== Exercise brief ==
The whole listing is to be written out again exactly; the pictures are not.

:: Stored data

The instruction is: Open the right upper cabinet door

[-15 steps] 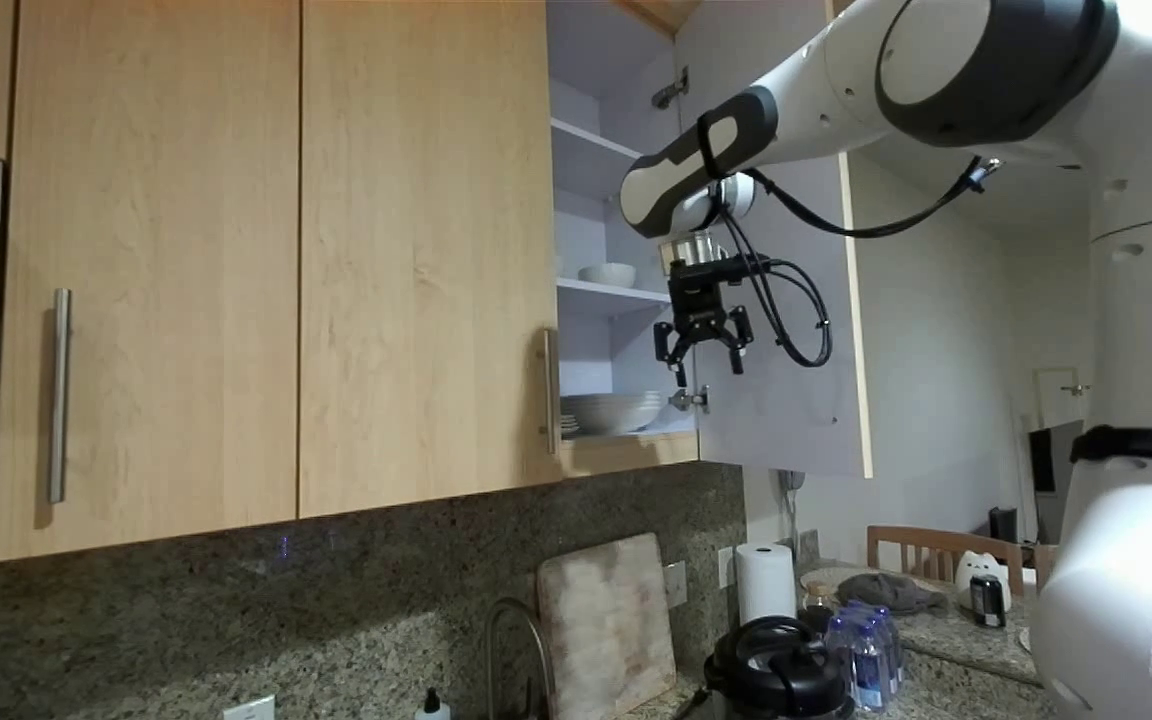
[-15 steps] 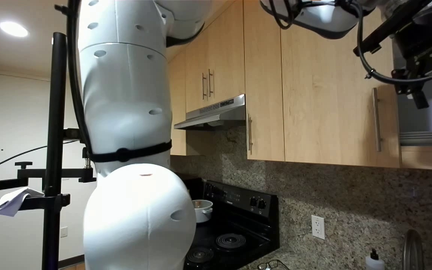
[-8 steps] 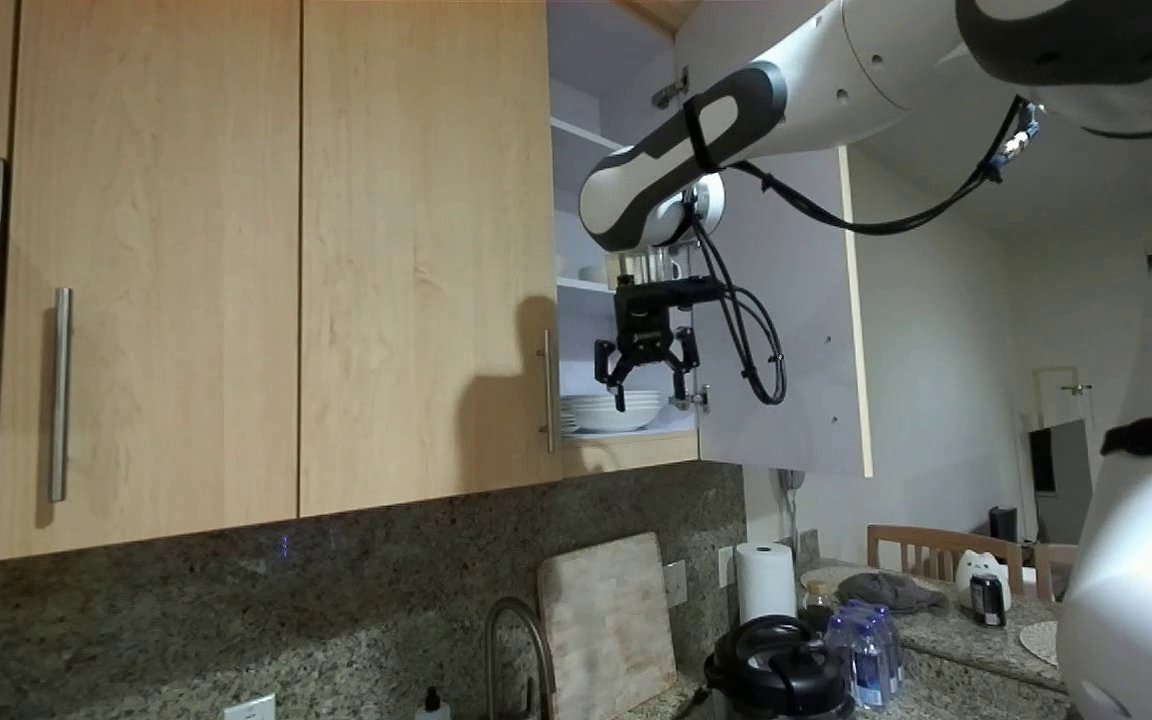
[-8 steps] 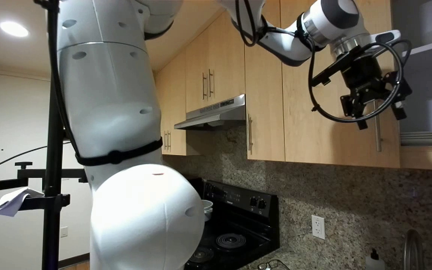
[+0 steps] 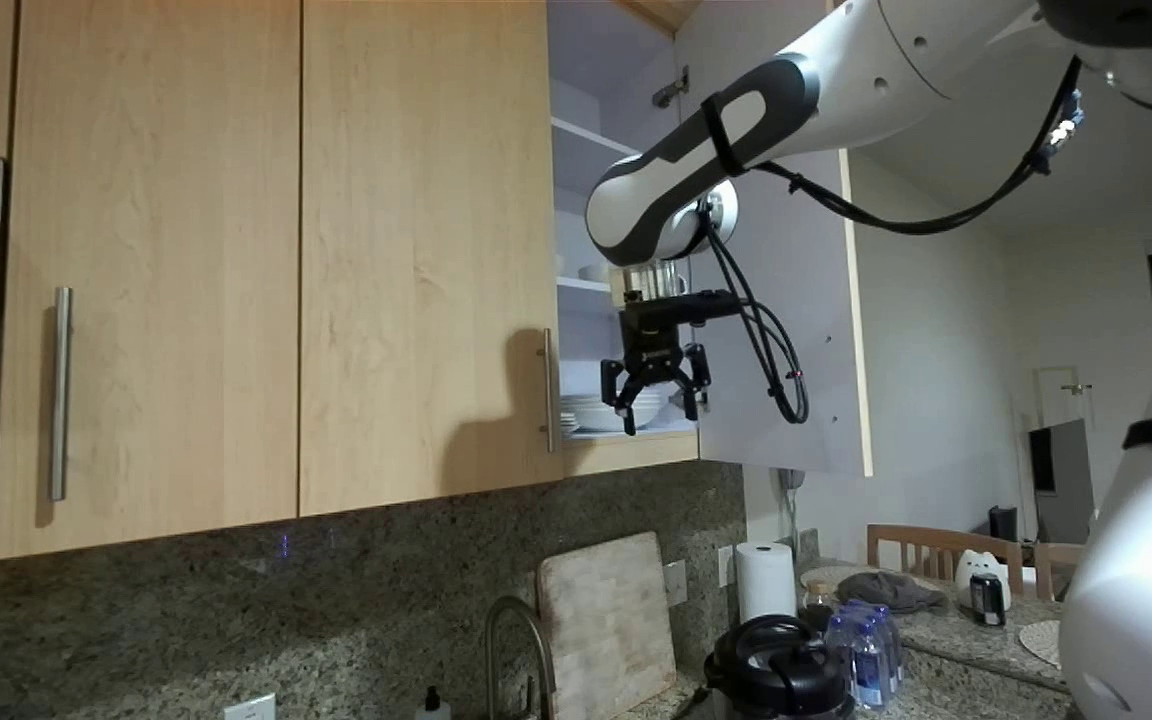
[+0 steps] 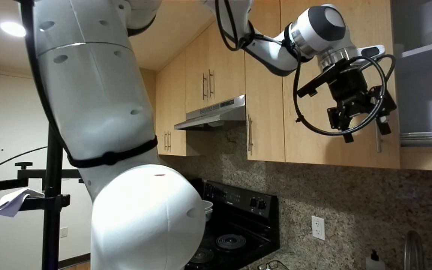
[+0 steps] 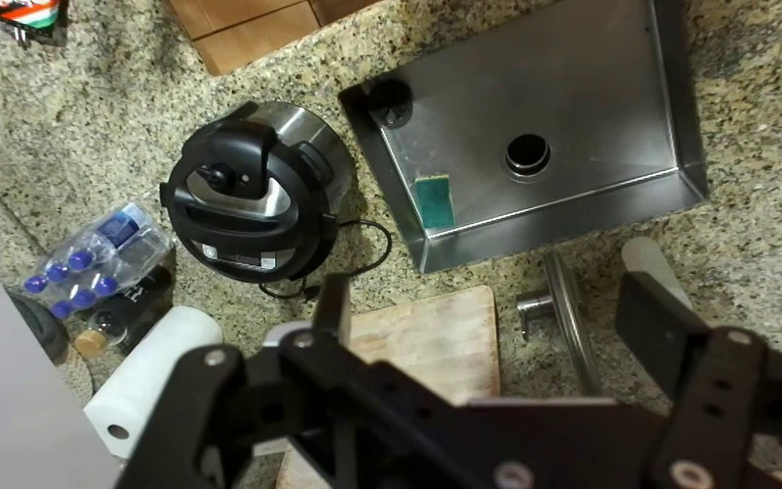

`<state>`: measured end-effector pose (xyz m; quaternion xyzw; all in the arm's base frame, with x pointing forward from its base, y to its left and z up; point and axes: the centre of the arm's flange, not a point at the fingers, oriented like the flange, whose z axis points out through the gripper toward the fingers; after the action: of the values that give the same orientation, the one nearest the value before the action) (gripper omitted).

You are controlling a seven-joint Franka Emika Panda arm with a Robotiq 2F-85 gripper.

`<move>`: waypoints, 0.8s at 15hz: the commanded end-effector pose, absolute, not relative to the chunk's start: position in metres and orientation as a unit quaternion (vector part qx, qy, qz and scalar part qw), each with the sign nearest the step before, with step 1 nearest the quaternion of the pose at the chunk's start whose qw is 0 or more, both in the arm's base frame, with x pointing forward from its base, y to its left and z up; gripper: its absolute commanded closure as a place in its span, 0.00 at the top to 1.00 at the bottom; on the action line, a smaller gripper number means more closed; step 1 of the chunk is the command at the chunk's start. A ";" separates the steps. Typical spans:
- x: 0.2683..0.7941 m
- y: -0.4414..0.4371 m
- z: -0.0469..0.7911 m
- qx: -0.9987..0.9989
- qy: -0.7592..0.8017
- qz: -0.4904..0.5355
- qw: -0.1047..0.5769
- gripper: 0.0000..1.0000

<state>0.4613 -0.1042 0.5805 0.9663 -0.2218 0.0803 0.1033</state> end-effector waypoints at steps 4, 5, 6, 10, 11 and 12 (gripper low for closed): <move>0.401 -0.129 0.560 0.957 -0.231 0.121 0.125 1.00; 0.393 -0.135 0.556 0.957 -0.229 0.128 0.122 1.00; 0.388 -0.139 0.552 0.958 -0.226 0.133 0.119 1.00; 0.375 -0.151 0.539 0.964 -0.182 0.155 0.114 1.00; 0.372 -0.152 0.537 0.966 -0.169 0.159 0.112 1.00; 0.369 -0.153 0.534 0.967 -0.159 0.165 0.115 1.00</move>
<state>0.3871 -0.1488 0.5455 0.9633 -0.1993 0.1421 0.1098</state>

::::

== Expected output ==
The instruction is: Open the right upper cabinet door

[-15 steps] 
[-15 steps] 
[-8 steps] 
[-8 steps] 
[+0 steps] 
[+0 steps] 
[+0 steps] 

`<state>`: measured end-effector pose (xyz m; quaternion xyzw; all in the arm's base frame, with x pointing forward from its base, y to its left and z up; point and axes: the centre of the arm's flange, not a point at the fingers, oriented like the flange, whose z axis points out through the gripper toward the fingers; after the action: of the values that give the same orientation, the one nearest the value before the action) (gripper omitted).

You are controlling a seven-joint Franka Emika Panda arm with a Robotiq 2F-85 gripper.

`<move>`: waypoints, 0.8s at 15hz: the commanded end-effector pose, absolute, not relative to the chunk's start: position in metres and orientation as a unit quaternion (vector part qx, qy, qz and scalar part qw), each with the sign nearest the step before, with step 1 nearest the quaternion of the pose at the chunk's start whose qw is 0 or more, both in the arm's base frame, with x pointing forward from its base, y to its left and z up; gripper: its absolute commanded closure as a place in its span, 0.00 at the top to 1.00 at the bottom; on the action line, a smaller gripper number means more closed; step 1 of the chunk is the command at the chunk's start. A ";" separates the steps. Typical spans:
- x: 0.2683..0.7941 m
- y: -0.4414..0.4371 m
- z: -0.0469..0.7911 m
- qx: -0.9987..0.9989
- qy: -0.7592..0.8017
- qz: -0.4904..0.5355
- qw: -0.1047..0.5769
- gripper: 0.0000..1.0000

<state>0.4613 -0.1042 0.5805 0.9663 -0.2218 0.0803 0.1033</state> end-effector waypoints at steps 4, 5, 6, 10, 11 and 12 (gripper low for closed): <move>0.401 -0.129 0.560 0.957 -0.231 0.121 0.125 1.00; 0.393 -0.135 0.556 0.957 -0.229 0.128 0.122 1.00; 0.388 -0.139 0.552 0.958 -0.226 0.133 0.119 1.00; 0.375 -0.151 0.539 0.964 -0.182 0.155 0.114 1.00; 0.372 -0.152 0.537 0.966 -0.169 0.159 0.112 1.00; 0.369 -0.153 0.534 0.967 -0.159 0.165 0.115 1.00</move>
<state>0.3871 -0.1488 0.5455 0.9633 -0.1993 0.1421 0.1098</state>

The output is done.